El de Rusia será el primer Mundial sin la persona con la que más aprendí de fútbol: mi abuelo Roberto, quien falleció en 2014. Bertito, como lo llamábamos, nació en 1924, por lo que vivió, por radio o televisión, todos los Mundiales. Fanático de Boca y muy buen futbolista -según los que lo vieron jugar-, su emoción era superior cuando llegaba un Mundial y encontraba en mí al compañero ideal para compartirlo.

Cuando llegue a Rosario desde María Susana, se jugaba el Mundial de Alemania 2006. Apenas tenía un viejo televisor de mi compañero de departamento para verlo, con una rudimentaria antena que sintonizaba sin nitidez Canal 7 de Buenos Aires (ninguno de los dos canales locales transmitía el Mundial). Mi poco apego a la típica hinchada bullanguera me hacía elegir quedarme con la mala definición de ese Sony de 13 canales antes que ir a un bar.

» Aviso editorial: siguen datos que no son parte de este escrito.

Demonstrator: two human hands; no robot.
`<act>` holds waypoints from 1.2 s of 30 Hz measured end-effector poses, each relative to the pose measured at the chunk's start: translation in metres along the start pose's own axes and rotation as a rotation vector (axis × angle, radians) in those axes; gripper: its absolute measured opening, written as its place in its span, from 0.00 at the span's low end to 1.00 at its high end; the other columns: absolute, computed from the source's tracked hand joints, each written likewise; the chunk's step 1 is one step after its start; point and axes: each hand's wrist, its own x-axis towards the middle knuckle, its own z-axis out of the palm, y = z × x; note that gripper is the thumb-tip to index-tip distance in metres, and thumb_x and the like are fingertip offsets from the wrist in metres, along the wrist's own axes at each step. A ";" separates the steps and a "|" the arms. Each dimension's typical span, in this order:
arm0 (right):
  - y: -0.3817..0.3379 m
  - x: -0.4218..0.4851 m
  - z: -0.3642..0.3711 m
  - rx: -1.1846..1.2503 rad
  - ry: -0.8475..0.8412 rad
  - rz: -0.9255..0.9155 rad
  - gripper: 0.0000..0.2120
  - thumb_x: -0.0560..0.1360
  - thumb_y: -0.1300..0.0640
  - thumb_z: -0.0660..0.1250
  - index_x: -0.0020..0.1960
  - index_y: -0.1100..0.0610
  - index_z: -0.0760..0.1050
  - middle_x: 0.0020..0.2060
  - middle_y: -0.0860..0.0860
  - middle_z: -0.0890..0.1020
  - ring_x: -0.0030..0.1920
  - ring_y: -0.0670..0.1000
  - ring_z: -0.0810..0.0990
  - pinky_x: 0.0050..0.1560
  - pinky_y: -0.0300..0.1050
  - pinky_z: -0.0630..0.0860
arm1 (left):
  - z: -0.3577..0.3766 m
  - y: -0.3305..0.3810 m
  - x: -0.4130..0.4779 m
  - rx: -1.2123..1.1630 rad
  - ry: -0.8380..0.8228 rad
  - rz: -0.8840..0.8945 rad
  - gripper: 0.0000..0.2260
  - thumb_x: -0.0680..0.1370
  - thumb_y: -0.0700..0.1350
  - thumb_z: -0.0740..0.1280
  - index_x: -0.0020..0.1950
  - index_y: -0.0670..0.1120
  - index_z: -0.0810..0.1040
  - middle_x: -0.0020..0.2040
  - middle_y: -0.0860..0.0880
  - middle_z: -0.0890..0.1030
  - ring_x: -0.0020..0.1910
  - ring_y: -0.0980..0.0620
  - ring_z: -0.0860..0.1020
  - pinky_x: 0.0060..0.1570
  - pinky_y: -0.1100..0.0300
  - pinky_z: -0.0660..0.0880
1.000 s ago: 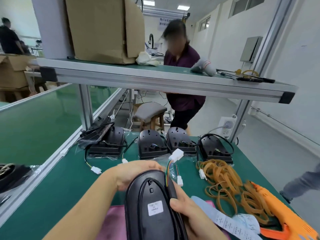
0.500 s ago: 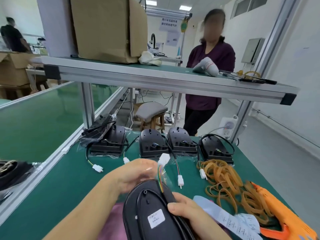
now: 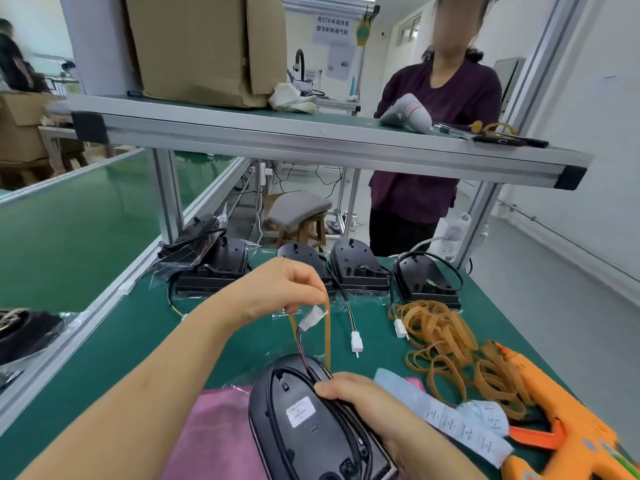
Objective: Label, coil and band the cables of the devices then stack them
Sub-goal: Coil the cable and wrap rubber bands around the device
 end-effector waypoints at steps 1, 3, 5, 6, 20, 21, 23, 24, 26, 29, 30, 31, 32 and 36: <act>0.000 0.000 -0.001 0.000 0.016 -0.001 0.16 0.62 0.45 0.74 0.46 0.52 0.81 0.40 0.47 0.86 0.41 0.46 0.85 0.37 0.35 0.77 | 0.001 0.003 -0.001 0.040 -0.001 0.017 0.03 0.68 0.48 0.71 0.37 0.50 0.83 0.28 0.55 0.76 0.27 0.57 0.69 0.28 0.70 0.66; -0.003 -0.002 -0.001 0.009 0.039 -0.017 0.14 0.67 0.48 0.74 0.49 0.53 0.81 0.38 0.43 0.85 0.37 0.40 0.84 0.32 0.31 0.75 | 0.004 0.006 -0.002 0.074 0.031 0.040 0.02 0.70 0.47 0.72 0.37 0.52 0.84 0.29 0.56 0.78 0.28 0.58 0.70 0.29 0.70 0.67; -0.003 0.000 0.000 0.030 0.033 -0.039 0.18 0.63 0.48 0.74 0.49 0.57 0.81 0.39 0.48 0.86 0.38 0.45 0.84 0.34 0.34 0.76 | 0.009 0.007 -0.004 0.147 0.071 0.112 0.06 0.74 0.44 0.72 0.39 0.53 0.84 0.31 0.56 0.81 0.30 0.61 0.73 0.32 0.71 0.68; -0.003 0.002 0.001 0.048 0.031 -0.035 0.18 0.62 0.49 0.73 0.48 0.58 0.80 0.39 0.50 0.85 0.38 0.49 0.83 0.36 0.37 0.76 | 0.012 0.006 -0.006 0.229 0.091 0.175 0.06 0.75 0.43 0.71 0.41 0.53 0.84 0.33 0.54 0.82 0.31 0.60 0.75 0.35 0.68 0.71; 0.001 -0.017 -0.016 0.567 0.009 -0.151 0.12 0.65 0.55 0.70 0.44 0.61 0.84 0.42 0.63 0.84 0.36 0.59 0.84 0.33 0.49 0.81 | 0.020 -0.029 -0.025 0.684 0.373 0.499 0.12 0.79 0.54 0.57 0.47 0.50 0.76 0.33 0.49 0.79 0.31 0.45 0.76 0.33 0.52 0.76; -0.002 -0.015 -0.019 0.547 0.036 -0.177 0.11 0.67 0.56 0.69 0.45 0.62 0.84 0.41 0.63 0.85 0.36 0.59 0.84 0.33 0.48 0.81 | 0.020 -0.033 -0.026 0.625 0.374 0.474 0.15 0.79 0.55 0.57 0.47 0.47 0.78 0.34 0.49 0.79 0.32 0.46 0.76 0.36 0.52 0.76; -0.001 -0.018 -0.022 0.457 0.060 -0.217 0.12 0.76 0.61 0.61 0.55 0.66 0.78 0.33 0.60 0.84 0.31 0.53 0.83 0.32 0.40 0.80 | 0.021 -0.041 -0.031 0.519 0.390 0.425 0.15 0.78 0.56 0.57 0.47 0.48 0.78 0.35 0.49 0.80 0.33 0.47 0.77 0.39 0.51 0.76; 0.000 -0.023 -0.022 0.466 0.047 -0.214 0.13 0.80 0.64 0.57 0.60 0.66 0.74 0.24 0.56 0.82 0.25 0.47 0.81 0.27 0.36 0.77 | 0.023 -0.044 -0.034 0.481 0.400 0.394 0.13 0.78 0.57 0.58 0.47 0.52 0.77 0.35 0.48 0.79 0.34 0.46 0.76 0.41 0.52 0.75; 0.003 -0.025 -0.021 0.431 0.092 -0.248 0.15 0.80 0.64 0.57 0.64 0.67 0.73 0.24 0.54 0.82 0.28 0.45 0.83 0.33 0.35 0.79 | 0.030 -0.052 -0.039 0.426 0.428 0.325 0.07 0.78 0.56 0.60 0.48 0.55 0.74 0.33 0.46 0.78 0.32 0.44 0.74 0.40 0.55 0.74; -0.004 -0.027 -0.014 0.502 0.184 -0.280 0.20 0.67 0.57 0.69 0.57 0.63 0.78 0.49 0.65 0.83 0.51 0.66 0.81 0.55 0.62 0.76 | 0.042 -0.055 -0.048 0.314 0.482 0.250 0.03 0.78 0.51 0.62 0.44 0.58 0.73 0.28 0.45 0.71 0.28 0.43 0.71 0.31 0.55 0.70; -0.002 -0.026 -0.015 0.521 0.196 -0.310 0.21 0.65 0.57 0.70 0.56 0.63 0.79 0.50 0.65 0.83 0.51 0.67 0.81 0.54 0.63 0.76 | 0.045 -0.055 -0.051 0.298 0.488 0.229 0.03 0.78 0.51 0.62 0.44 0.58 0.72 0.28 0.45 0.70 0.28 0.43 0.72 0.31 0.55 0.70; -0.001 -0.026 -0.016 0.521 0.209 -0.324 0.20 0.64 0.57 0.70 0.55 0.63 0.79 0.49 0.64 0.83 0.47 0.65 0.82 0.51 0.61 0.78 | 0.048 -0.053 -0.054 0.288 0.489 0.221 0.03 0.78 0.51 0.61 0.43 0.58 0.72 0.28 0.45 0.69 0.28 0.43 0.73 0.33 0.54 0.71; -0.003 -0.022 -0.017 0.507 0.229 -0.319 0.18 0.65 0.58 0.70 0.54 0.63 0.79 0.46 0.63 0.84 0.43 0.62 0.83 0.45 0.56 0.80 | 0.050 -0.050 -0.057 0.290 0.487 0.218 0.03 0.78 0.52 0.61 0.44 0.57 0.71 0.28 0.46 0.70 0.28 0.44 0.74 0.34 0.53 0.73; -0.003 -0.016 -0.014 0.434 0.293 -0.286 0.09 0.72 0.60 0.69 0.50 0.62 0.77 0.37 0.57 0.85 0.34 0.53 0.83 0.32 0.44 0.79 | 0.056 -0.031 -0.063 0.411 0.496 0.239 0.08 0.77 0.57 0.55 0.46 0.54 0.68 0.27 0.50 0.69 0.29 0.47 0.72 0.32 0.52 0.76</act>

Al terminar el partido debut de Argentina con Costa de Marfil, el abuelo Bertito me llamó para que juntos discutiéramos sobre la victoria de la selección por 2 a 1. “No puedo comerme toda la picada y tomar el ferné solo. El próximo lo venís a ver acá”, me dijo. Obviamente acepté.

Una semana después, me tomé el Güemes al pueblo, sólo para ver el partido de la selección con él. Fue victoria y clasificación para Argentina. Un 6 a 0 contra Serbia y Montenegro, que para el abuelo era “Yugoeslavia”, todavía confundido por los cambios políticos de la península balcánica. En ese partido vimos debutar en un Mundial a quien tiempo después se transformaría en uno de los mejores futbolistas de todos los tiempos: Lionel Messi. La Pulga fue el encargado de cerrar la goleada.

Cada Mundial lo compartí con Bertito. Pero en Rusia ya no estará… tendré que buscar otro compañero. Será el primero sin el abuelo… y definitivamente no va a ser lo mismo.